DATA BELOW =>

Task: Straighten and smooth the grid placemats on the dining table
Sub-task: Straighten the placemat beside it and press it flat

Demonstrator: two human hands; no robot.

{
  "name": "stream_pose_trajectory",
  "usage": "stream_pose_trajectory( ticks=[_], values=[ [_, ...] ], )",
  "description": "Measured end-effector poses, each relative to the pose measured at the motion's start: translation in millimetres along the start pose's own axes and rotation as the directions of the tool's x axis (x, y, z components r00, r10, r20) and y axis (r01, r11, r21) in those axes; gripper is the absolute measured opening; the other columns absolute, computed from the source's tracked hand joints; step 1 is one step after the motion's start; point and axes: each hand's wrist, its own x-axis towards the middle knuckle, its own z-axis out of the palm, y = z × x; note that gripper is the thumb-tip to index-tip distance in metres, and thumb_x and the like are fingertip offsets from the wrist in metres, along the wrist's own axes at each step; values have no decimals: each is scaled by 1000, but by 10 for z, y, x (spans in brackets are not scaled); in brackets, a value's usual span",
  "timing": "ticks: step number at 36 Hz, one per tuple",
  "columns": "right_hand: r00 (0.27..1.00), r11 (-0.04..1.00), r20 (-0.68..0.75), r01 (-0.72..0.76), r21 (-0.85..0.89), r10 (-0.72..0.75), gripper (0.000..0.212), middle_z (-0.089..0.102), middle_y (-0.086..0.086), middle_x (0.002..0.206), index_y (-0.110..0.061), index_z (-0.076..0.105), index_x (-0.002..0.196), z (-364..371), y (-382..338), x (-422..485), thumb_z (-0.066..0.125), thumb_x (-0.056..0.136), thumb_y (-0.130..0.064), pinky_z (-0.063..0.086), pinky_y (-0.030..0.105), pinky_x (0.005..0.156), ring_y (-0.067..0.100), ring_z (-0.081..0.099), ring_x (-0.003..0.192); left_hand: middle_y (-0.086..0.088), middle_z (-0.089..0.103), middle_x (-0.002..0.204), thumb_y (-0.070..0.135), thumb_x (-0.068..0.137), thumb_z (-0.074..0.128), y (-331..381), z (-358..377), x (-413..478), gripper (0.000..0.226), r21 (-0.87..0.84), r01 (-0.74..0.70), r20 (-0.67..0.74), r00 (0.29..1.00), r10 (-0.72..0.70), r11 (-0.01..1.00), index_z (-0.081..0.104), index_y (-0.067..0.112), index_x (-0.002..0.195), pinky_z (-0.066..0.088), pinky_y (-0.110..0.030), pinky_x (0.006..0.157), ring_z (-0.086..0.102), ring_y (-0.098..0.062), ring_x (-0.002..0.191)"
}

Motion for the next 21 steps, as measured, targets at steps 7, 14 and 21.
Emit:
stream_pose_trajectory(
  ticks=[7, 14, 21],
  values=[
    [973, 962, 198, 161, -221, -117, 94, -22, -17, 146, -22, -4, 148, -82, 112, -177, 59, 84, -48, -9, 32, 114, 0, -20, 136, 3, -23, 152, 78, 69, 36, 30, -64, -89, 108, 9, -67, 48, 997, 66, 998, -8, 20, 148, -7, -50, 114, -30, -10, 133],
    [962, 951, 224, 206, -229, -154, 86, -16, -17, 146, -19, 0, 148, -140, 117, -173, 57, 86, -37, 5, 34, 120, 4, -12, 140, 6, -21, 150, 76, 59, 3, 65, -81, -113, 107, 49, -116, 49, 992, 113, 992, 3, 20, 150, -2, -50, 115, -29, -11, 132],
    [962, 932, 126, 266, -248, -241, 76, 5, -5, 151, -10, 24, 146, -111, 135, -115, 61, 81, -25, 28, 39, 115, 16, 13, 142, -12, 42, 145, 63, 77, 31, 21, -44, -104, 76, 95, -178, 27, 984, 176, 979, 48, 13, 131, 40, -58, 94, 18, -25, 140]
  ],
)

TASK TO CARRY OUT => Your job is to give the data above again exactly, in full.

REPLY TO THE EXERCISE =>
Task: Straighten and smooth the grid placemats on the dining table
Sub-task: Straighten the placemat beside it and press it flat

Demonstrator: two human hands; no robot.

{
  "name": "stream_pose_trajectory",
  "usage": "stream_pose_trajectory( ticks=[_], values=[ [_, ...] ], )",
  "description": "Measured end-effector poses, each relative to the pose measured at the motion's start: translation in millimetres along the start pose's own axes and rotation as the directions of the tool's x axis (x, y, z components r00, r10, r20) and y axis (r01, r11, r21) in those axes; gripper is the absolute measured opening; the other columns absolute, computed from the source's tracked hand joints; step 1 is one step after the motion's start; point and axes: each hand's wrist, its own x-axis towards the middle knuckle, its own z-axis out of the palm, y = z × x; note that gripper is the thumb-tip to index-tip distance in metres, and thumb_x and the like are fingertip offsets from the wrist in metres, along the wrist's own axes at each step; values have no decimals: each is scaled by 1000, but by 10 for z, y, x (spans in brackets are not scaled); in brackets, a value's usual span",
  "timing": "ticks: step number at 36 Hz, one per tuple",
  "columns": "right_hand: r00 (0.27..1.00), r11 (-0.04..1.00), r20 (-0.68..0.75), r01 (-0.72..0.76), r21 (-0.85..0.89), r10 (-0.72..0.75), gripper (0.000..0.212), middle_z (-0.089..0.102), middle_y (-0.086..0.086), middle_x (0.002..0.206), index_y (-0.110..0.061), index_z (-0.076..0.105), index_x (-0.002..0.196), z (-364..371), y (-382..338), x (-422..485), thumb_z (-0.066..0.125), thumb_x (-0.056..0.136), thumb_y (-0.130..0.064), pinky_z (-0.063..0.086), pinky_y (-0.030..0.105), pinky_x (0.005..0.156), ring_y (-0.067..0.100), ring_z (-0.081..0.099), ring_x (-0.003..0.192); left_hand: middle_y (-0.086..0.088), middle_z (-0.089..0.103), middle_x (-0.002..0.204), thumb_y (-0.070..0.135), thumb_x (-0.068..0.137), thumb_z (-0.074..0.128), y (-331..381), z (-358..377), x (-413..478), gripper (0.000..0.226), r21 (-0.87..0.84), r01 (-0.74..0.70), r20 (-0.67..0.74), r00 (0.29..1.00), r10 (-0.72..0.70), r11 (-0.01..1.00), index_z (-0.081..0.104), index_y (-0.067..0.112), index_x (-0.002..0.195), pinky_z (-0.066..0.088), pinky_y (-0.110..0.030), pinky_x (0.006..0.157), ring_z (-0.086..0.102), ring_y (-0.098..0.062), ring_x (-0.002..0.191)"
}

Motion for the next 21 steps, as measured, targets at steps 7, 14 and 21.
Emit:
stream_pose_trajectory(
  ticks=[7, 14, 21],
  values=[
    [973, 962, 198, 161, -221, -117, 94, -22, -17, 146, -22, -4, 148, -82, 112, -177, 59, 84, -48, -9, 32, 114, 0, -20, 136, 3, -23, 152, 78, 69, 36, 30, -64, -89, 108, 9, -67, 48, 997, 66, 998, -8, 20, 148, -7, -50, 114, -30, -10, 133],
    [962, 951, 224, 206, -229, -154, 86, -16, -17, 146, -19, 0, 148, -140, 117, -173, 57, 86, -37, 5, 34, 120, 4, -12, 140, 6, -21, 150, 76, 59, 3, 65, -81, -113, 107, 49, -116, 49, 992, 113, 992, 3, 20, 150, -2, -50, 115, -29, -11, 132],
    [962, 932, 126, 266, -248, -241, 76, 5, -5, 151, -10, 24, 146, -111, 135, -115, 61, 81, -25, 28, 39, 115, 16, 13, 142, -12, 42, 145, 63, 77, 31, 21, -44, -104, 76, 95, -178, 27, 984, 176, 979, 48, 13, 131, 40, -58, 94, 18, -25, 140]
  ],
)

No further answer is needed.